Arlington, VA, 2016-May-18 — /EPR Retail News/ — The National Grocers Association (NGA) today issued the following statement on the U.S. Department of Labor’s (DOL) final rule regarding overtime pay for salaried workers.
“The independent supermarket industry plays a crucial role in America’s economy, creating nearly one million jobs across the nation. NGA members are proud to be an employer of choice in their communities, offering stable, reliable jobs and opportunities for career advancement, but unfortunately this rule will negatively affect many store associates, particularly those who are just entering into management positions within a company. Despite submitting extensive comments and meeting with the Office of Management and Budget (OMB) to outline our concerns with this rule, the administration unfortunately proceeded with finalizing a “one-size-fits-all” rule that will significantly impact the independent supermarket industry and local communities in which independents serve. NGA will continue to push for a legislative solution that will ease the burden on independent supermarket operators, and ultimately their employees,” said Peter J. Larkin, NGA president and CEO.
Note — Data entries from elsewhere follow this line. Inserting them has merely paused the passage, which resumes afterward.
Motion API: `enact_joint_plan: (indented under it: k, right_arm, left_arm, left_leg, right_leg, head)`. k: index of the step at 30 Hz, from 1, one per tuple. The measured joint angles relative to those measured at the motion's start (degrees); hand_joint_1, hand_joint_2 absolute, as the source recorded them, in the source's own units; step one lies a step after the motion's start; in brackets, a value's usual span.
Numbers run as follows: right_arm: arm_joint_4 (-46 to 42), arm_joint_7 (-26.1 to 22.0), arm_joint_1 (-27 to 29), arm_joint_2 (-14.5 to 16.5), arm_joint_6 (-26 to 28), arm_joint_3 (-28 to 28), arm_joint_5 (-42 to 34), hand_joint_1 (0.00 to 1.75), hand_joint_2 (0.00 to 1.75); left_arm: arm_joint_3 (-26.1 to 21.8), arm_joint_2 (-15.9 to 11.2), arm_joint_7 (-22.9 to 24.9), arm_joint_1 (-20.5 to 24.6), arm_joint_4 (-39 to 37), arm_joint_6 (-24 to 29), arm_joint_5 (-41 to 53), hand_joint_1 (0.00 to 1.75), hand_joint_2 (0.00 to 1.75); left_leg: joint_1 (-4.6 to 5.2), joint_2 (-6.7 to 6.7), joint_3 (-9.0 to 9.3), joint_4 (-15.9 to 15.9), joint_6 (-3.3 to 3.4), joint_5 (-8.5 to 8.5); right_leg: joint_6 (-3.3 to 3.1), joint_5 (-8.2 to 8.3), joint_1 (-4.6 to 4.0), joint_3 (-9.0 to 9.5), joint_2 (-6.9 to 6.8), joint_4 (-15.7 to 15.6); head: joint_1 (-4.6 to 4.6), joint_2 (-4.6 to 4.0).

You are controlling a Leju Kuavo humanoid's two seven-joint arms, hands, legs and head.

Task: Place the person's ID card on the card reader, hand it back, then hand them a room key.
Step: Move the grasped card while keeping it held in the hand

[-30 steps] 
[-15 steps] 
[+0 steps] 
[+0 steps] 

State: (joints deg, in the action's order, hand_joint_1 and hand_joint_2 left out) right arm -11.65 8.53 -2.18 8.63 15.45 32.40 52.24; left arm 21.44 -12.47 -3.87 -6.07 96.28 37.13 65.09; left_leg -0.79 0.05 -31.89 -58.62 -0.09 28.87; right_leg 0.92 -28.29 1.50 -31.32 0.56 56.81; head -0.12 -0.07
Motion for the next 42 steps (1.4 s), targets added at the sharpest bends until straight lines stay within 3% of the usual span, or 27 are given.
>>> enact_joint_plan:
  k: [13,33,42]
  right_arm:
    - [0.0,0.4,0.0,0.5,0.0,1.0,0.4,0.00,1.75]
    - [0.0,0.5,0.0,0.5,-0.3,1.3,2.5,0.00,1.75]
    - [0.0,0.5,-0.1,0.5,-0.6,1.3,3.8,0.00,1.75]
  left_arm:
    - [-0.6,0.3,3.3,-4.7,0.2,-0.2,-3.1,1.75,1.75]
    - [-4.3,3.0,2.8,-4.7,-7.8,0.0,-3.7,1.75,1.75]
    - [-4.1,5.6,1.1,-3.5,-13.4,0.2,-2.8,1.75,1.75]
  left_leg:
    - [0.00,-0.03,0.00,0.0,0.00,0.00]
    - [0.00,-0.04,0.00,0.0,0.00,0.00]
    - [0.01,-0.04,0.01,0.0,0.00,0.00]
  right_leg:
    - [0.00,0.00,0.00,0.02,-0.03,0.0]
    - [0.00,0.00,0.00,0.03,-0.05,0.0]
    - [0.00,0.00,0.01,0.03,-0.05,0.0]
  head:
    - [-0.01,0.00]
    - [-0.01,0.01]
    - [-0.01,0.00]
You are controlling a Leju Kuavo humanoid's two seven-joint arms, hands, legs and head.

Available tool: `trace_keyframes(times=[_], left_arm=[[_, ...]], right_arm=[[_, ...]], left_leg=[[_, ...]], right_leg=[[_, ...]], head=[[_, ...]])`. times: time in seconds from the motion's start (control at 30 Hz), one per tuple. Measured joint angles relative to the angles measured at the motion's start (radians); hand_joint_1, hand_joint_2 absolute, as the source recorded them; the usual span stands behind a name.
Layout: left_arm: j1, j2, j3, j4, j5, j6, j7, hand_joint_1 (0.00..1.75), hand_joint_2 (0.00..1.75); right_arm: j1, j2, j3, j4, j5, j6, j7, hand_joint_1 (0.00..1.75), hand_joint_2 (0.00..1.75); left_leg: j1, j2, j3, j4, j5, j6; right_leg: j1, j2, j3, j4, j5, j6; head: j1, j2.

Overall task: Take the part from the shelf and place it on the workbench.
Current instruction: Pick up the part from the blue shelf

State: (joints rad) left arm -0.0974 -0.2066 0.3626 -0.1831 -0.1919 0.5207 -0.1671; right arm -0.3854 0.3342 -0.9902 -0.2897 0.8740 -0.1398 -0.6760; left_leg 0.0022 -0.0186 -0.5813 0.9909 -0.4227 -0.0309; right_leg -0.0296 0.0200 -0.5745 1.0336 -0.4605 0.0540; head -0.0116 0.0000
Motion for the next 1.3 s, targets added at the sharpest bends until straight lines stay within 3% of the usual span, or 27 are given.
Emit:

NGA’s Labor and Employment counsel Kara M. Maciel, Conn Maciel Carey PLLC said, “NGA advocated strongly against the final rule by submitting public comments to the Department of Labor in September 2015 and making a presentation to the Office of Management and Budget in May 2016. NGA argued that doubling the salary threshold would have dramatic consequences for independent grocers, especially given the narrow profit margin in a very competitive market. Through our advocacy, we explained that the salary increase would negatively impact grocers, their employees, and the communities where independent retailers operate. We were pleased to see as a result of our advocacy, the DOL reject the automatic annual increases, instead giving employers a three year reprieve before the salary threshold rises again. In addition, NGA told the OMB that grocers needed at least 12 months to implement the rule in order to take the time to do it right and avoid costly mistakes that could lead to employee confusion and operational disarray. We are disappointed that the DOL has only provided a six month implementation window.”